> **Assignment**: Repeat the entire listing exactly. Omit all pictures.
※ ※ ※
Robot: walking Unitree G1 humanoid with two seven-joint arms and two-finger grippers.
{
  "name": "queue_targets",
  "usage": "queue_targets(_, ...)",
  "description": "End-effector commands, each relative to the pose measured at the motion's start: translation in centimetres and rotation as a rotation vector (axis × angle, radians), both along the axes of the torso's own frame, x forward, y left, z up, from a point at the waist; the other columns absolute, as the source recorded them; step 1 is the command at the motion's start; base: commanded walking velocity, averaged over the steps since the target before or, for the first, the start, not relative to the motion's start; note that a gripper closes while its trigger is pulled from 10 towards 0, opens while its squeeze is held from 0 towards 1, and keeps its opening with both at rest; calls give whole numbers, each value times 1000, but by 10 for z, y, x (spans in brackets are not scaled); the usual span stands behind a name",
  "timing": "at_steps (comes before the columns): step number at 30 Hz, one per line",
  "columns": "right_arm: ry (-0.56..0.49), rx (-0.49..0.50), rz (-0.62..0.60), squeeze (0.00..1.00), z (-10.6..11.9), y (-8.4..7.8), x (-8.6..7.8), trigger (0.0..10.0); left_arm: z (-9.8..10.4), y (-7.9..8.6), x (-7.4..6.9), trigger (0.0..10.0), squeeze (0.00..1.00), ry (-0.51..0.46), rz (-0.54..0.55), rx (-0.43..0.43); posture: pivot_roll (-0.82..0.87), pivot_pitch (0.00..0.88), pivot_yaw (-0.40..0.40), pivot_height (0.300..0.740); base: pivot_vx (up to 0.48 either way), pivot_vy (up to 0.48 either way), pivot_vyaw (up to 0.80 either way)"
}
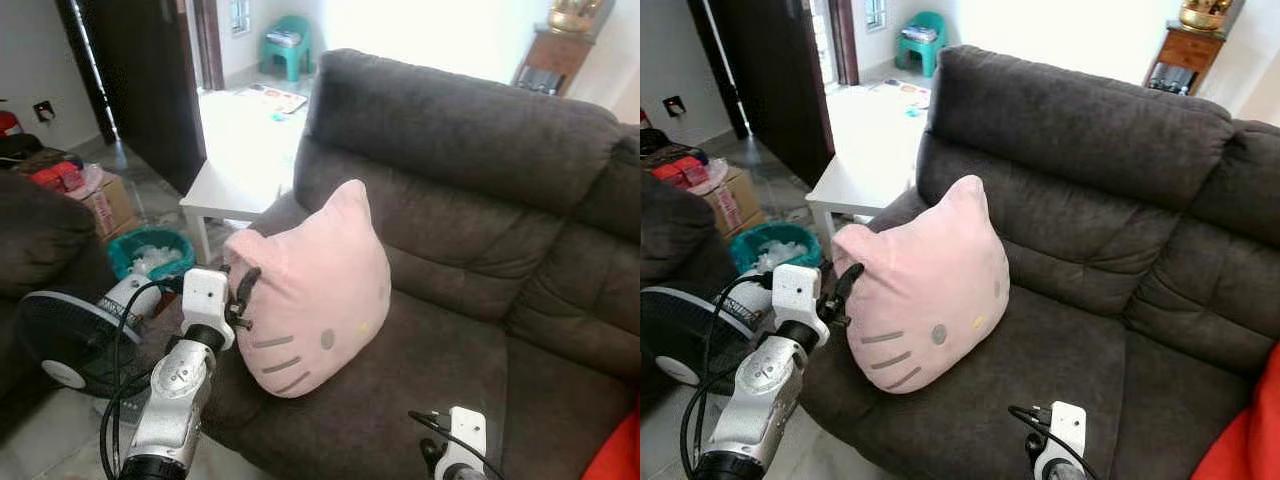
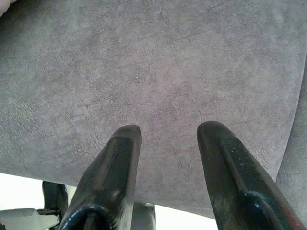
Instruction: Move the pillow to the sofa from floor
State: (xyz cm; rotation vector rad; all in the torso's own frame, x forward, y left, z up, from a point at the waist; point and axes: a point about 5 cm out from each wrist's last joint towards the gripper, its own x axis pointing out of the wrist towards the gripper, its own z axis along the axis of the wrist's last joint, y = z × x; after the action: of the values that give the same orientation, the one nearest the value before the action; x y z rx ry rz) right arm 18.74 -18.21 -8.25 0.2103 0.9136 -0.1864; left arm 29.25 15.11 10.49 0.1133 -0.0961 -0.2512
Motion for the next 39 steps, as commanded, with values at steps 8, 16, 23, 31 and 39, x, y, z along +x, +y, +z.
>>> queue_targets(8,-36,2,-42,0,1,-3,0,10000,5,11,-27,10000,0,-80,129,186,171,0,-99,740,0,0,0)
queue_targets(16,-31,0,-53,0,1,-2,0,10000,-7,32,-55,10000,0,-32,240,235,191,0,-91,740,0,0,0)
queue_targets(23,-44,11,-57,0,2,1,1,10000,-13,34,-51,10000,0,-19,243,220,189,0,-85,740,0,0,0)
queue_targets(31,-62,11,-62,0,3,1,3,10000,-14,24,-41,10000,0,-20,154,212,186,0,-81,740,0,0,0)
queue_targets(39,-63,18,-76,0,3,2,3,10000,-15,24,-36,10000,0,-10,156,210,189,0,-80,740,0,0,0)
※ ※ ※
> **Completed exercise**:
Robot: walking Unitree G1 humanoid with two seven-joint arms and two-finger grippers.
{
  "name": "queue_targets",
  "usage": "queue_targets(_, ...)",
  "description": "End-effector commands, each relative to the pose measured at the motion's start: translation in centimetres and rotation as a rotation vector (axis × angle, radians), both along the axes of the torso's own frame, x forward, y left, z up, from a point at the waist; the other columns absolute, as the source recorded them; step 1 is the command at the motion's start; base: commanded walking velocity, averaged over the steps since the target before or, for the first, the start, not relative to the motion's start; note that a gripper closes while its trigger is pulled from 10 towards 0, opens while its squeeze is held from 0 towards 1, and keeps its opening with both at rest; calls give whole numbers, each value times 1000, but by 10 for z, y, x (spans in brackets are not scaled); the usual span stands behind a name",
  "timing": "at_steps (comes before the columns): step number at 30 Hz, one per line",
  "columns": "right_arm: ry (-0.56..0.49), rx (-0.49..0.50), rz (-0.62..0.60), squeeze (0.00..1.00), z (-10.6..11.9), y (-8.4..7.8), x (-8.6..7.8), trigger (0.0..10.0); left_arm: z (-9.8..10.4), y (-7.9..8.6), x (-7.4..6.9), trigger (0.0..10.0), squeeze (0.00..1.00), ry (-0.51..0.46), rz (-0.54..0.55), rx (-0.43..0.43); posture: pivot_roll (-0.82..0.87), pivot_pitch (0.00..0.88), pivot_yaw (-0.40..0.40), pivot_height (0.300..0.740); base: pivot_vx (up to 0.48 either way), pivot_vy (up to 0.48 either way), pivot_vyaw (up to 0.80 either way)"
}
Instruction: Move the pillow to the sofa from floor
State: (xyz cm; rotation vector rad; all in the torso's own frame, x forward, y left, z up, from a point at the waist; point and axes: a point about 5 cm out from each wrist's last joint towards the gripper, its own x axis pointing out of the wrist towards the gripper, its own z axis along the axis of the wrist's last joint, y = z × x; after the action: of the values that give the same orientation, the one nearest the value before the action; x y z rx ry rz) right arm 18.74 -18.21 -8.25 0.2103 0.9136 -0.1864; left arm 29.25 15.11 10.49 0.1133 -0.0961 -0.2512
Motion for the next 39 steps, as commanded, with values at steps 8, 16, 23, 31 and 39, x, y, z along +x, +y, +z.
>>> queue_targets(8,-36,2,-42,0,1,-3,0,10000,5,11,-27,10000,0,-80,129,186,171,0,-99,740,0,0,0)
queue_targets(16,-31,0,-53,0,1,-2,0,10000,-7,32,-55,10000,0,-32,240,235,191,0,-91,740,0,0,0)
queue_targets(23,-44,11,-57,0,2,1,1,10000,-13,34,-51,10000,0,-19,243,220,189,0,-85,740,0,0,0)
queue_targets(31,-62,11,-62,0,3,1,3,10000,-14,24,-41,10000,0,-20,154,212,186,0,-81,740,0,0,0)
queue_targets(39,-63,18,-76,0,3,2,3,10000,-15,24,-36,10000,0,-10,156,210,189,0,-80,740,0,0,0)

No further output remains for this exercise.